Tuesday, May 31, 2005

The Cornflake 31 May

Today is the day, in 1894, that the humble corn flake was inflicted on an unsuspecting world. Dr. John Harvey Kellogg, the superintendent of a sanatorium in Battle Creek, Michigan and a Seventh Day Adventist provided a strict vegetarian regimen for his patients, which also included no alcohol, tobacco, or caffeine. The diet he imposed consisted entirely of bland foods, since he believed in sexual abstinence and believed that spicy or sweet foods would increase passions, while bland foods would have an anti-aphrodisiac property. He published ‘treatments’ for sexual desire in ‘Plain facts for old and young’, 1877. Although this first treatise was not hugely well received, he expanded upon his theories in the ever popular ‘Treatment for Self-Abuse and its Effects, Plain Facts for Old and Young, 1888’. His treatment advocated the circumcision of males (without anaesthetic) and the application of "pure carbolic acid" on the private parts of females. The corn flake began by accident when Dr. Kellogg and his brother, Will Keith Kellogg decided to force stale cooked wheat through rollers, hoping to obtain long sheets of the dough. To their surprise, what they got instead was flakes, which they toasted and served to their patients.
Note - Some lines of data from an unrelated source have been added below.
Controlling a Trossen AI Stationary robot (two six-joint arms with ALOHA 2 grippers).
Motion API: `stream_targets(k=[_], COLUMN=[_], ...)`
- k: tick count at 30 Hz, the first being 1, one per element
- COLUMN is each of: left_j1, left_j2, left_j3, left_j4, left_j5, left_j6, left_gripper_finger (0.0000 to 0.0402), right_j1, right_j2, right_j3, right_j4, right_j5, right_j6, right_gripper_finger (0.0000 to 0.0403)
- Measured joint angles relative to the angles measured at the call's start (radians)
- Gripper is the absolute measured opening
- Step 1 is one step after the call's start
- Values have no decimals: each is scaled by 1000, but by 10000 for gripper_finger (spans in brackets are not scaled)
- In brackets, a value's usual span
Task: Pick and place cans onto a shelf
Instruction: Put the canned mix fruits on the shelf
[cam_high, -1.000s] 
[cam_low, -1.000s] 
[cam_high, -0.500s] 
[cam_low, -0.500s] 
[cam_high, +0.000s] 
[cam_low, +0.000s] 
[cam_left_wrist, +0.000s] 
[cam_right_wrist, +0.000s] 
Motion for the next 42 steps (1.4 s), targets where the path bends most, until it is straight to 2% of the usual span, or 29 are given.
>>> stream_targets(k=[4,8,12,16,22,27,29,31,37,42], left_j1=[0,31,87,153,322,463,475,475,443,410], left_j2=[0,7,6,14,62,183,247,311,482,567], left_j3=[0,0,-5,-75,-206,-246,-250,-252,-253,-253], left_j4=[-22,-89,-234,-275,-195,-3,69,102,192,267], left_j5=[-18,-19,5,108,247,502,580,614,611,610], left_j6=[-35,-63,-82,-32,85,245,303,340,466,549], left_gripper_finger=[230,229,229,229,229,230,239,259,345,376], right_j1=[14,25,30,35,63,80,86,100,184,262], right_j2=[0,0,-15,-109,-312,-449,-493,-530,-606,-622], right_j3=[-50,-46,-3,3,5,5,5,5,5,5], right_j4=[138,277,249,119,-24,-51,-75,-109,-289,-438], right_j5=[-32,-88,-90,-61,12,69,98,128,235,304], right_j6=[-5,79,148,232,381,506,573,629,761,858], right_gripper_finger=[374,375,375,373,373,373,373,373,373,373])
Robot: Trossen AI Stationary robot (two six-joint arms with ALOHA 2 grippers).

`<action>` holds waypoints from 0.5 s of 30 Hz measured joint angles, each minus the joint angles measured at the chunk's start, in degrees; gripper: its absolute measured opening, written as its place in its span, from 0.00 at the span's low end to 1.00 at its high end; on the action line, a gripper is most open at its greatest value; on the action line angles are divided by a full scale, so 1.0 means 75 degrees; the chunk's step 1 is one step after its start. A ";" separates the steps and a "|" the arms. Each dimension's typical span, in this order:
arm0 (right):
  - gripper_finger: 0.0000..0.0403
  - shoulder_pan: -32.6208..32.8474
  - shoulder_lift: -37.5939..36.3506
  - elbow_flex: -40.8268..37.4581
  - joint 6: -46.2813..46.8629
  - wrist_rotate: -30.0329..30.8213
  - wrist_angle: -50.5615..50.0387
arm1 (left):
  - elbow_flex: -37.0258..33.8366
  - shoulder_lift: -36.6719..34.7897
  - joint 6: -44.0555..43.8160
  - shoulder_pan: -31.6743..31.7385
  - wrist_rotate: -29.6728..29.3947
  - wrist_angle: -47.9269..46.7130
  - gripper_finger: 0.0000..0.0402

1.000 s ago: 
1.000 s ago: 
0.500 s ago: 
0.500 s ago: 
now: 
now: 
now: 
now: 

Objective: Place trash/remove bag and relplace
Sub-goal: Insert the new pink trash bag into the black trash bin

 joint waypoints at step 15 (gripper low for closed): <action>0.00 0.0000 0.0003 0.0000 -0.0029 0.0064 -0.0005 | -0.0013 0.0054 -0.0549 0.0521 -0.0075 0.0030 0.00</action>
This event occurred on approximately the April 14, 1894 and a patent for the product was registered on May 31 under the name Granose. The flakes of grain, served with milk, were a very popular food among the patients. In 1906, Will Keith Kellogg, decided to market the new food and set up a company, Kellogg’s, to do so. Corn flakes was the first product. Meanwhile, back in the sanatorium, Kellogg recommended corn flakes in combination with his other tried and tested anti-sexual ‘treatments’. Kellogg’s next business winning idea was Rice Krispies in 1929.